Another thing that has also been a signature of these types of films is that they’re part of a series, so you bet you’re going to get more of The Maze Runner’s universe if it becomes successful. It’s a fact that we’re going to get some questions unanswered and some open ended details from the film, I was preparing myself psychologically for some ambiguous cliffhanger but I appreciate that it wasn’t the case. Indeed they do leave some things open for future instalments but 90% of what they presented ended up resolved and with a couple of bonus twists added. It wasn’t just a scene were the characters find a door, open it, and they fade to white. The way they handled it made it sufficiently interesting for me to want what’s next and want to explore more of the world that The Maze Runner has created.

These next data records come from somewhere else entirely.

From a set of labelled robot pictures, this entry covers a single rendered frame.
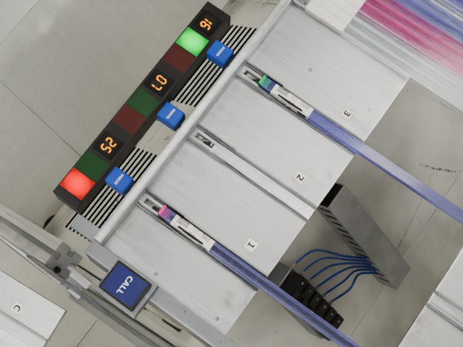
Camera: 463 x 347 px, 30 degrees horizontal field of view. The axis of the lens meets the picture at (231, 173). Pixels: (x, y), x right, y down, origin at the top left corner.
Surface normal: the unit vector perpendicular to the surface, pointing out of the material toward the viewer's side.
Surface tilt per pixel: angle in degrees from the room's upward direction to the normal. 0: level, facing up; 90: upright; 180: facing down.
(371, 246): 0
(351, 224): 0
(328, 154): 46
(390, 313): 0
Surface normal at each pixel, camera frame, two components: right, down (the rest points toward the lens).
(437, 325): 0.03, -0.28
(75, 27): 0.61, 0.22
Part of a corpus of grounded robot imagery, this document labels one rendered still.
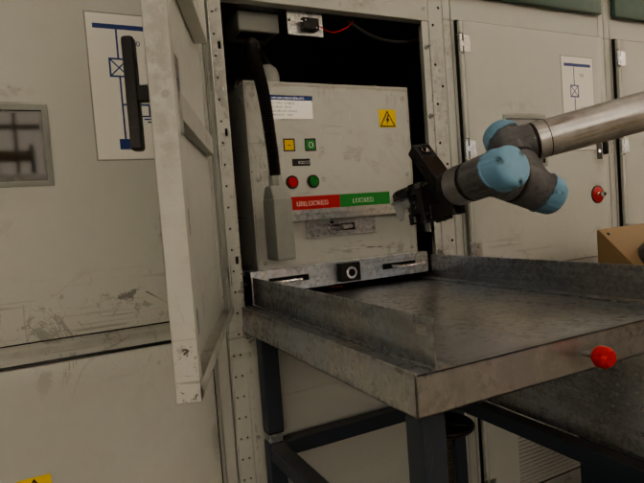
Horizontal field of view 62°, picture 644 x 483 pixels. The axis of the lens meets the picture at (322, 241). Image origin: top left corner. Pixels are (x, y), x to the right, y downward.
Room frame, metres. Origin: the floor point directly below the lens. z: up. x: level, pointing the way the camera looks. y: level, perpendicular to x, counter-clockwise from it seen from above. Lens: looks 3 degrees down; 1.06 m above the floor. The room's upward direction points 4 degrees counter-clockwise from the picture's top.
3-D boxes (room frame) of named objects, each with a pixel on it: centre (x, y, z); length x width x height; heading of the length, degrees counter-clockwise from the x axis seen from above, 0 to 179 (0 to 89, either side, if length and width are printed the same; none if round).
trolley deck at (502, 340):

Teresa doesn’t do a whole lot in the first book, so the movie is probably not too far off in that regard. I do like her character though, so it’s unfortunate the actress reminded you more of Kristen Stewart and less of Jennifer Lawrence.
I am interested to see this. I read the book and couldn’t get through it. I just didn’t think the characters or their responses were very plausible. Maybe I just didn’t stick with it long enough? I am a big fan of YAL – esp the dystopian-apocalyptic genre.
Reblogged this on Nerdalicious and commented:
Reading the Maze Runner was an amazing experience. You feel ‘in the story’ the whole time. Well done James, or should I say, ‘The Dashner Dude.’